Ian Brady was then called, and many of his initial statements concerned his friendship with David. Asked by Hoosen whether there had been a significant conversation between the two of them in the hours before Edward Evans’s murder, Brady replied: ‘He was talking about screwing – that is, housebreaking – and one of the suggestions was that we should roll a queer . . .’ Brady claimed that his first thought on bumping into Edward Evans later that evening in Central Station was that he felt the youth ‘would do for what Smith and I had been talking about earlier on that night’. He told the court that David had hit and kicked the victim and it was he who had pursued the youth when he collapsed on the floor and fell under the table. Asked about David’s attitude during the clean-up afterwards, Brady said he had been ‘theatrical, jocular. He was going out of his way to crack jokes.’ He claimed that it was David who had suggested burying Edward Evans on the moors, near the spot where they had practised shooting the pistols.

Regarding Lesley Ann Downey, Brady also attempted to pin the responsibility for her disappearance on David, stating that it was he who had brought her to Wardle Brook Avenue with a man named Keith; Brady even declared that two of the poses on the photographs had been suggested by David, who he said had left the house with the child and dropped her at Belle Vue. The Attorney General pointed out to Brady that if that were true, then ‘the key moment would be to record Smith saying something when he is taking the child away’. Stymied, Brady muttered that he couldn’t have predicted the events recorded on the tape machine that night.

Questioned about John Kilbride, Brady seemed uncomfortable about the statement he had made to Joe Mounsey; namely, that two men had killed the young boy and that he was familiar with one of them.

‘You do not like being landed with that answer now, do you?’ asked the Attorney General, with a slight smile.

‘I did not tell him that,’ Brady said, bristling. ‘I know what I told him.’

‘It is very difficult to blame Smith for Kilbride,’ the Attorney General stated, ‘because Smith was about 14 or 15 when Kilbride was murdered.’

‘I haven’t the slightest,’ Brady replied.

Asked whether he blamed David for calling the police, Brady said that he did. The Attorney General went on, ‘And, of course, you have hated Smith ever since he went to the police?’

Summoning as much disdain as he could muster, Brady responded, ‘I don’t think he is worth hating.’ But an observer in court noted: ‘When [
Brady
] spoke of Smith, due possibly to some trick of lighting of the court, his eyes appeared to change in colour, and I was convinced that he would have murdered Smith had he had an opportunity to do so.’

Brady’s cross-examination ended on Tuesday, 3 May. Nellie Hindley then took the stand. In the weeks since David and Maureen had called the police, there had been no contact between Nellie and her younger daughter. Bob Hindley had frozen out both Maureen and Myra, blaming them for not having alerted him to Nellie’s adultery. Under the circumstances, it was an easy matter for Hindley’s defence to provoke Nellie into denigrating her son-in-law.

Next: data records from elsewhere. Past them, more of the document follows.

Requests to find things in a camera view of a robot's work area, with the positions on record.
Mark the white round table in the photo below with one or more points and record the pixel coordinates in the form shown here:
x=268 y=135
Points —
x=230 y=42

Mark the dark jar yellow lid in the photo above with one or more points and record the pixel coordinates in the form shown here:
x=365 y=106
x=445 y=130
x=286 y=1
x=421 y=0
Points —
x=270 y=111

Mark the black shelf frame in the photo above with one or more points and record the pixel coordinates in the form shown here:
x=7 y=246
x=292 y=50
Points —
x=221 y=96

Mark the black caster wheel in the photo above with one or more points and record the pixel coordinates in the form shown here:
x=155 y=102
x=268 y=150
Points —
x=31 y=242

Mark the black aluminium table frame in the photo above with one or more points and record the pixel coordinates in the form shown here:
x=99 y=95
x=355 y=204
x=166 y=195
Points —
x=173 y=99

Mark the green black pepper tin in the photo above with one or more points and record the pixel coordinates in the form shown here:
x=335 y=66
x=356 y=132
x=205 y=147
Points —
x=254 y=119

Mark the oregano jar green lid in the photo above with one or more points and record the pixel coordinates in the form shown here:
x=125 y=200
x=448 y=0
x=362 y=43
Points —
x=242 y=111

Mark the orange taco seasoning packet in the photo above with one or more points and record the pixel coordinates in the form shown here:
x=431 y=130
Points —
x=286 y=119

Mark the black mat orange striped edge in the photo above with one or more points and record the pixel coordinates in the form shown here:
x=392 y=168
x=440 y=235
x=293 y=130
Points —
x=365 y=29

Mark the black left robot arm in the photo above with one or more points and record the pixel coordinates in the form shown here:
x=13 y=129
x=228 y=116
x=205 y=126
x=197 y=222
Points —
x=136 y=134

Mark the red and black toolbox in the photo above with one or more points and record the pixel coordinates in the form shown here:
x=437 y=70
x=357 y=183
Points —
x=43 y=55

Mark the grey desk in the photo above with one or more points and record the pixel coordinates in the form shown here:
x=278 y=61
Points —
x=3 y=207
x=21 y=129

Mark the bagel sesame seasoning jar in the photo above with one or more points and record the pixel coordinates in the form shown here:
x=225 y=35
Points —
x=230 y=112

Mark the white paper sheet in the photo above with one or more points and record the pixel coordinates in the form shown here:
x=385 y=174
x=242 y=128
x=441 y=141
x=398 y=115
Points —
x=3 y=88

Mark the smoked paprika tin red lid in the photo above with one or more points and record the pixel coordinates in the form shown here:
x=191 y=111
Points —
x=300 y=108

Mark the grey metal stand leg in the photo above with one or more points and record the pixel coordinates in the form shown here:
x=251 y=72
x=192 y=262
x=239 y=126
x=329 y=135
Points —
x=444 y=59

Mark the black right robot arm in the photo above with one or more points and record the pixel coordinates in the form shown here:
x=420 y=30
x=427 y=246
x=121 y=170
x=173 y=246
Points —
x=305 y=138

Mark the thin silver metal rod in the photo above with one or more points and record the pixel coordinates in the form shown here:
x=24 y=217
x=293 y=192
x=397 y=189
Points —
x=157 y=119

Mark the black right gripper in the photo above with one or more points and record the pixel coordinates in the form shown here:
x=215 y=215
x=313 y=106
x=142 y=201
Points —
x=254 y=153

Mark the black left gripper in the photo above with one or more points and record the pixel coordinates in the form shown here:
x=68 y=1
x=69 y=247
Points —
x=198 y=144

Hoosen prompted, ‘Did Maureen seem frightened of her husband?’

‘She was,’ Nellie replied. ‘I don’t know if she still is, but she used to be very frightened.’

‘Was he something of a bully towards her?’

‘He was if he wasn’t getting his own way all the while, yes.’

‘Was she rather under his thumb?’

‘Yes.’

The Attorney General took over the questioning.

‘Mrs Hindley, you, I take it, do not like Mr Smith?’

‘I have always done my best for them both.’

‘Do you think, whether rightly or wrongly, that he is responsible for your daughter Myra being in the dock?’

Nellie answered, ‘He could be. He is that kind of person.’

The Attorney General persisted: ‘You would be prepared to say a good word for David Smith?’

With withering condescension, Nellie replied, ‘Oh, he is good when he wants to be.’

When Myra Hindley’s turn to be questioned came, she followed her lover’s lead in attempting to pin all three known murders on David, particularly that of Lesley Ann Downey. During cross-examination, the Attorney General accused Hindley of ‘wicked inventions’ concerning her brother-in-law. One writer in court noted that Hindley’s ‘hatred of Smith for having put Ian Brady where he was came through very clearly’.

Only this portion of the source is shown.